Genç kızın sesi tedirgindi: “Abla… Sana karşı biraz mahcubum. Uzun süredir arayamadım.”
Kadının sesi yumuşaktı: “Ah, canım benim, insanın kalbi temiz olduktan sonra zamanın, mesafenin önemi yok. Önemli olan, döndüğünde kapıyı hâlâ çalacak bir yerinin olması.”
“Şey… Sana bir şey anlatacağım,” dedi genç kız. “Nasıl söylesem, kalbim pır pır atıyor.”
Kadın gülümsedi.
“Şey, abla… Biriyle tanıştım da…”
“Ne güzel bir his… Kalbinin pır pır etmesi, hayatın içindeki en taze başlangıçlardandır. Ama unutma; heyecanın coşkusuna kapılırken, aklının rehberliğine de sığınmayı ihmal etme.”
“Zaten bu yüzden seni aradım,” dedi genç kız. “Duygularıma hâkim olamıyorum ve ömür boyu pişman olabileceğim bir hata yapmaktan korkuyorum.” derken genç kızın sesi bu kez yumuşak ve sakindi.
“Bu olgun düşüncene hayran kaldım. Kalbin bir kuş gibi kanat çırparken gönül ipini aklına bağla; aşk büyüleyicidir ama bir ömür, sadece duygularla yol yürünmez.”
“Tanıştığım çocuk çok güzel şeylerden bahsediyor. Onu dinlerken ayaklarım yerden kesiliyor, Binbir Gece Masalları’ndaki prensesler gibi mutlu oluyorum.”
“Ooooo, sen kendini fena kaptırmışsın bu çocuğa… Unutma, canım; sözler yıldızlar gibidir. Asıl önemli olan, gün doğduğunda hâlâ yanında kalacak bir gönül bulmaktır.”
Kalbin bir kuş gibi kanat çırparken gönül ipini aklına bağla; aşk büyüleyicidir ama bir ömür, sadece duygularla yol yürünmez.
“Korku mu desem, güvensizlik mi desem bilemiyorum.
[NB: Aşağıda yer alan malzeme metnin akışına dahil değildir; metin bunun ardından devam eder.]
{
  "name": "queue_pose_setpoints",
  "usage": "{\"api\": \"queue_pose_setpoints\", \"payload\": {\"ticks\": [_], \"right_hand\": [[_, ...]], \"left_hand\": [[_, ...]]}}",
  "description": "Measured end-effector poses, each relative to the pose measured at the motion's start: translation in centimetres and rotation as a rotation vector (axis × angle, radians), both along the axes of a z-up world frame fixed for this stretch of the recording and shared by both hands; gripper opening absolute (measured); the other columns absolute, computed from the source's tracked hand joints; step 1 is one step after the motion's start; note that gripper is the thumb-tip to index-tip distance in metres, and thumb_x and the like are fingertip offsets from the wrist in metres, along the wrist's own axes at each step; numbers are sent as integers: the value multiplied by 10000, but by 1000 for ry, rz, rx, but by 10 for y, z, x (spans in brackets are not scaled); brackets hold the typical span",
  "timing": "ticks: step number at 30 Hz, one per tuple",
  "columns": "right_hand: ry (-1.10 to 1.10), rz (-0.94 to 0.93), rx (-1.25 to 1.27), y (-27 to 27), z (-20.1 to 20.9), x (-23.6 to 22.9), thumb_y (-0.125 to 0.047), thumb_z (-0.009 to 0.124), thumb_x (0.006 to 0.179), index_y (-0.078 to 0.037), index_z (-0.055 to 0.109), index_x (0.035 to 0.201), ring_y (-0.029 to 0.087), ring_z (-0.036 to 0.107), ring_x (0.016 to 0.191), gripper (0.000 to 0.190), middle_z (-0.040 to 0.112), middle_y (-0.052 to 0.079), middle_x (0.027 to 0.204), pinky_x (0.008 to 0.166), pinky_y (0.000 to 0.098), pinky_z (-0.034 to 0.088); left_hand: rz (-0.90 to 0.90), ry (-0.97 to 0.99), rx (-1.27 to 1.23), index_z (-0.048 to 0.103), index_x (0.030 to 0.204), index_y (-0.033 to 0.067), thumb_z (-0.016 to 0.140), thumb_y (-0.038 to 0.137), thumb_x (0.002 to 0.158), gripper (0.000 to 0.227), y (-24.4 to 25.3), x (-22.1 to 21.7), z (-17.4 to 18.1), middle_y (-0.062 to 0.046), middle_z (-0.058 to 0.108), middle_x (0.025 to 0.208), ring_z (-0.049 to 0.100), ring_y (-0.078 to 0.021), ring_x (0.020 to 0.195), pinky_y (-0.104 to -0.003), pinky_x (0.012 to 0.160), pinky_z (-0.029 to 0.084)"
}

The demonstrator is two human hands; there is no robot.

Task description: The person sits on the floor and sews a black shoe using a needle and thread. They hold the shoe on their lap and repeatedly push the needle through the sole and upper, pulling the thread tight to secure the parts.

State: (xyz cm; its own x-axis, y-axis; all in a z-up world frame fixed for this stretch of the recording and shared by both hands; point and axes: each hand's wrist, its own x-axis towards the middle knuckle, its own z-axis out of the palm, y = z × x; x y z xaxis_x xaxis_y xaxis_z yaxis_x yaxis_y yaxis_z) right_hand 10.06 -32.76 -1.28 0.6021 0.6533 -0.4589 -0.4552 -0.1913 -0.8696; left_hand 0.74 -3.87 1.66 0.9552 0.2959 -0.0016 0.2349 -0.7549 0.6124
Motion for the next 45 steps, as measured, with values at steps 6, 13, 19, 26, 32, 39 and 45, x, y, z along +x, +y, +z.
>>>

Kafamda bir sürü soru var. İşin içinden çıkamıyorum.”
“Bu hislerin çok kıymetli ve çok doğal. Kafandaki sorular, kalbini korumak için açılan küçük pencerelerdir. Acele etme; her sorunun cevabı zamanla su yüzüne çıkar.”
“Abla! Ben bu çocukla evlenecek olsam hep böyle güzel sözler duyar mıyım?”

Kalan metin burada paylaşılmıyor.